Lymphoblastic Lymphoma: Jaiden’s Story

Jaiden loves playing basketball and never missed a practice, let alone a game. So in January 2016 when he declared he wasn’t up for playing in that afternoon’s matchup, his mother, Felicia, knew something was very wrong.

Jaiden, 9, had been having fevers and headaches off and on for a few weeks. After he spent a night breathing so heavily and rapidly that Felicia became alarmed, she took him to his pediatrician, who immediately sent him to The Children's Hospital of Philadelphia’s Care Network location at Virtua in Voorhees, NJ. A chest X-ray revealed a 9.8-centimeter mass on his lung that was touching his heart. The diagnosis: T-cell lymphoblastic lymphoma. Jaiden was quickly sent to CHOP’s Main Hospital.

Ask him what he likes to do, and Jaiden reels off a litany of high-energy activities: basketball, football, swimming, rollerblading and riding his bike. After his diagnosis, sports were unfortunately off limits. “It’s put a damper on things,” Felicia says. Jaiden has been spending his time hanging out with friends and family, watching wrestling on television with his father and grandfather, and playing Xbox. “And I’m really good at math!” he declares.

Jaiden For his outpatient treatment, Jaiden went to CHOP’s Specialty Care and Surgery Center in Voorhees, NJ, close to his home in Mount Laurel. He and his mom became particularly fond of the nurses and his social worker there. “She has been very supportive emotionally as well as assisting me in getting financial support through various organizations during my family leave from work,” Felicia says. She smiles when describing Jaiden’s experience at CHOP. “He seems to have made an impression on all the staff. Once, when Jaiden’s bloodwork numbers were too low to proceed with a scheduled inpatient stay, the nurses said, “Oh no!

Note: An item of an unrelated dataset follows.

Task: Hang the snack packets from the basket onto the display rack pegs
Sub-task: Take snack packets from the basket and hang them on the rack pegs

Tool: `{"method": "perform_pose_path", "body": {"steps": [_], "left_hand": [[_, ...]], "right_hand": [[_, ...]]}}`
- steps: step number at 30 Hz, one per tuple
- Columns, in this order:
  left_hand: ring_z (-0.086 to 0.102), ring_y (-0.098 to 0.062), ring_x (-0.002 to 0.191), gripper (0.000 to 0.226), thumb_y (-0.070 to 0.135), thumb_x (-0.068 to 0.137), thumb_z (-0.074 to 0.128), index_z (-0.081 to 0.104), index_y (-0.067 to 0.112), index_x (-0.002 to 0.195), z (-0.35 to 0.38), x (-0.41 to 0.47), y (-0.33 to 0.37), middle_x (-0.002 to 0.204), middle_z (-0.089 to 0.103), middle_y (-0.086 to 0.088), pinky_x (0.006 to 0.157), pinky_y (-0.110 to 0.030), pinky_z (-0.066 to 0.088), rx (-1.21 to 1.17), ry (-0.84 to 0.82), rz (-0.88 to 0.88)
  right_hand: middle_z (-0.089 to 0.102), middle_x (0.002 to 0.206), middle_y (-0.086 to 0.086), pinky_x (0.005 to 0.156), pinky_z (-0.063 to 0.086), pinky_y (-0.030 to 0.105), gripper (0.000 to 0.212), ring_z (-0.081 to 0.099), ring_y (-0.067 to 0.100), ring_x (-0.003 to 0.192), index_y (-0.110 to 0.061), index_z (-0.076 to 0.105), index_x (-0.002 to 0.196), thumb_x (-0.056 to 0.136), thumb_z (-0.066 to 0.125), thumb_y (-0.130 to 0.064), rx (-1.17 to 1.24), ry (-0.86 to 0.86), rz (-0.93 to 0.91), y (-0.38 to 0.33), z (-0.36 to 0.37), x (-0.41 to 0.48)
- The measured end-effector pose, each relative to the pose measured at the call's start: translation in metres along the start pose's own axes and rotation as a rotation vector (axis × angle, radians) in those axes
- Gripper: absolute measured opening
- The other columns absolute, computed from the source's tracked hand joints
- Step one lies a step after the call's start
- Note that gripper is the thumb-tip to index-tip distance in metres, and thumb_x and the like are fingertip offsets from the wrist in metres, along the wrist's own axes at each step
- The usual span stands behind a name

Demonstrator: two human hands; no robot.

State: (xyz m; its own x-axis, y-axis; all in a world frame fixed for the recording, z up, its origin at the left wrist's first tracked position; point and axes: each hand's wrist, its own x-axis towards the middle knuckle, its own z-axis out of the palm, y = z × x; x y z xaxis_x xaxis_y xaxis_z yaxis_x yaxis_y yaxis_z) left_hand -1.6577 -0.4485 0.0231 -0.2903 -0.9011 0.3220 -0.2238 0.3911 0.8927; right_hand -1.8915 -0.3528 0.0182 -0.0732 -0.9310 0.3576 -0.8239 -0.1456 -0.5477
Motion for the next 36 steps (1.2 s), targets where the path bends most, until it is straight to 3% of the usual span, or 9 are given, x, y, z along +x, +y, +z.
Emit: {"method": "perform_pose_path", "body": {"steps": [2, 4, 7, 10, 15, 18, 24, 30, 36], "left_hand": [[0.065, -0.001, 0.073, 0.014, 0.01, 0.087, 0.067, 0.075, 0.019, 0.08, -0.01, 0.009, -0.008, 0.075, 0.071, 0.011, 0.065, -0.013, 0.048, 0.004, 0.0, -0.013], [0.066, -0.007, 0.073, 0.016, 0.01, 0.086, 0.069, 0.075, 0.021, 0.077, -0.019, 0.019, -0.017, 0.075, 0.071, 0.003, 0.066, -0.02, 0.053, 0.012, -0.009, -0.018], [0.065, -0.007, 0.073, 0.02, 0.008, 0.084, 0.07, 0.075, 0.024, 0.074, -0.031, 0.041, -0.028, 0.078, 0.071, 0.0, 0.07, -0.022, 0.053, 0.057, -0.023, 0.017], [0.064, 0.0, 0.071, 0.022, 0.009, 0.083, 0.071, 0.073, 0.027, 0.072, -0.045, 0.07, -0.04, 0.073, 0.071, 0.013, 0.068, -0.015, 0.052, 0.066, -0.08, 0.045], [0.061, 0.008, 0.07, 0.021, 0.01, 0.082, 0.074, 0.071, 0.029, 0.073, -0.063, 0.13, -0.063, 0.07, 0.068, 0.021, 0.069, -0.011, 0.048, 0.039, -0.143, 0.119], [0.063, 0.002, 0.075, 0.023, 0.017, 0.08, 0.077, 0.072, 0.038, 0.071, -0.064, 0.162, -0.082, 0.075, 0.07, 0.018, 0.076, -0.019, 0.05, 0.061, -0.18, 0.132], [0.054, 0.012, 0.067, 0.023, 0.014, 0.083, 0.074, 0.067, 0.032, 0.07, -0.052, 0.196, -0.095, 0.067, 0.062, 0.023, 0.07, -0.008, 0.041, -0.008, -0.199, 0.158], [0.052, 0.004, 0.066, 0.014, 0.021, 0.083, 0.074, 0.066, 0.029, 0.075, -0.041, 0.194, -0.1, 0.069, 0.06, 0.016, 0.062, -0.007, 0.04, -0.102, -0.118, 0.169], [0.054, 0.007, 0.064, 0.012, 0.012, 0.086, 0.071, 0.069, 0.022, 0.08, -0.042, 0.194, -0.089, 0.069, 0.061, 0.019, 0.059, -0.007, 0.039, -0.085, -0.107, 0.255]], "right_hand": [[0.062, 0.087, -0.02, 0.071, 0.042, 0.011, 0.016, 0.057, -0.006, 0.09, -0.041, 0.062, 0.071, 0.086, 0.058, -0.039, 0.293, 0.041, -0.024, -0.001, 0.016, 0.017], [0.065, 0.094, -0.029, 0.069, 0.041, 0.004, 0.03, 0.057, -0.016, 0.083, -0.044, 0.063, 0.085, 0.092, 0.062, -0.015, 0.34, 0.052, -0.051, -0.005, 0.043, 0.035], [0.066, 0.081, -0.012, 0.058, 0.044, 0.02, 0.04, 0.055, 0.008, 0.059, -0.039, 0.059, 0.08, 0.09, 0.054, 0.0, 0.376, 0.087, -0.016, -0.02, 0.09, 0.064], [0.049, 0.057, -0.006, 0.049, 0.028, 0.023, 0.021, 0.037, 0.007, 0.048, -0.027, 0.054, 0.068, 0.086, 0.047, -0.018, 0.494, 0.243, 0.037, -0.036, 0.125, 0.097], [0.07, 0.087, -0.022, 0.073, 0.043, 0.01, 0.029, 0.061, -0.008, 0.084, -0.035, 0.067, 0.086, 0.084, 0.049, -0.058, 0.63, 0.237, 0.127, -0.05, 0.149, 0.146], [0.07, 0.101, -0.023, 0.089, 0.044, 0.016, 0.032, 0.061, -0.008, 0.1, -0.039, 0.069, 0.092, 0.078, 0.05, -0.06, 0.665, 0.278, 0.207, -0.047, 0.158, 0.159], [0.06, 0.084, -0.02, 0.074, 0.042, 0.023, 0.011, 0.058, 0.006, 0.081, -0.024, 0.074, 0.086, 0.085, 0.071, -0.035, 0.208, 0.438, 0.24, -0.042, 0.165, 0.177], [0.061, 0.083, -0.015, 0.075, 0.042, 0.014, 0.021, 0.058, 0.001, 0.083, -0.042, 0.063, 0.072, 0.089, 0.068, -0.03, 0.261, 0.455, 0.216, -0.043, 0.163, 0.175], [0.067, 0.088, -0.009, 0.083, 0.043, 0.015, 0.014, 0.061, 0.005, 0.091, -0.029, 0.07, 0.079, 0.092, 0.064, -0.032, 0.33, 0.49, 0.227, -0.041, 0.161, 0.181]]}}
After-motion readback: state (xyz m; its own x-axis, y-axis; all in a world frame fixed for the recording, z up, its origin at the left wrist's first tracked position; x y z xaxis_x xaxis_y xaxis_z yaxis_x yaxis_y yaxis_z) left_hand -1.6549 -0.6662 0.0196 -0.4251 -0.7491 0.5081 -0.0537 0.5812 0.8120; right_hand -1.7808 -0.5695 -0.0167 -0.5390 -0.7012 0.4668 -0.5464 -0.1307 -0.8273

We were looking forward to seeing him!”

Jaiden should be finished with chemotherapy in September 2016, and then he’ll go on to once-a-month maintenance treatments. “He’s been such a trooper through it, even through the treatment’s side effects,” Felicia says with pride.

He’ll celebrate the end of chemotherapy with friends and family at the Parkway Run & Walk on Sunday, Sept. 25. The event is the largest annual fundraiser for the Cancer Center at The Children’s Hospital of Philadelphia, and this year Jaiden is a Patient Ambassador. “We’re super-excited to participate,” says Felicia. “We want to give back to a wonderful place that has done so much for us and all the families whose lives have been touched by Children's Hospital.”